=== Exercise directions ===
Number of lines with "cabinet" in the listing: report it, and nothing else.

-- -- --

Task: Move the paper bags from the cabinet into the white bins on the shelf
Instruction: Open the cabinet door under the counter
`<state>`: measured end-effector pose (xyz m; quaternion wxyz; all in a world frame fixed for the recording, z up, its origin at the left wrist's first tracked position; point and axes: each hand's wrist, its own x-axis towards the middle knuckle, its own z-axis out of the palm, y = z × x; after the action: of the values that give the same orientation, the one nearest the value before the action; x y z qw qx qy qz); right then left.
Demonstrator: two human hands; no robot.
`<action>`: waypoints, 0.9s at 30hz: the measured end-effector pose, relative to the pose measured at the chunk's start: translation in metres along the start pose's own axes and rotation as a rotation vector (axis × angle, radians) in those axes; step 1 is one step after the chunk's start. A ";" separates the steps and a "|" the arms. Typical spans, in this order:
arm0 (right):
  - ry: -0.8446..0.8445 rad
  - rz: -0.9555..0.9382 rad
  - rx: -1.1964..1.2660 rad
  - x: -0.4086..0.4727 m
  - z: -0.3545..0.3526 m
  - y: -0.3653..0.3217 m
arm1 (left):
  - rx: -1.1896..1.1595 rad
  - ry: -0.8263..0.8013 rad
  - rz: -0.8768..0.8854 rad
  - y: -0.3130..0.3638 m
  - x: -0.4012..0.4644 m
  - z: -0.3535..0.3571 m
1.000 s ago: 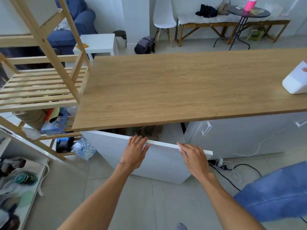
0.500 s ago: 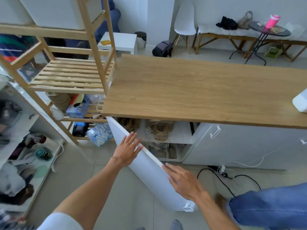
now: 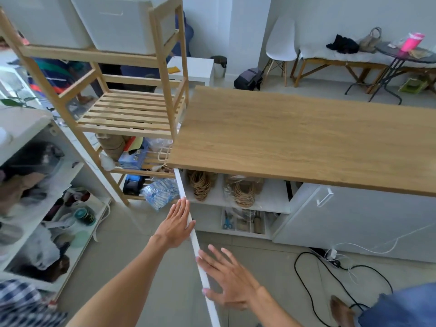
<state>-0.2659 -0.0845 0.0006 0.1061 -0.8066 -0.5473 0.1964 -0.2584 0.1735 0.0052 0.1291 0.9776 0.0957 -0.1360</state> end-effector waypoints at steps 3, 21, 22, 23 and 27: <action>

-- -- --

=== Answer ===
2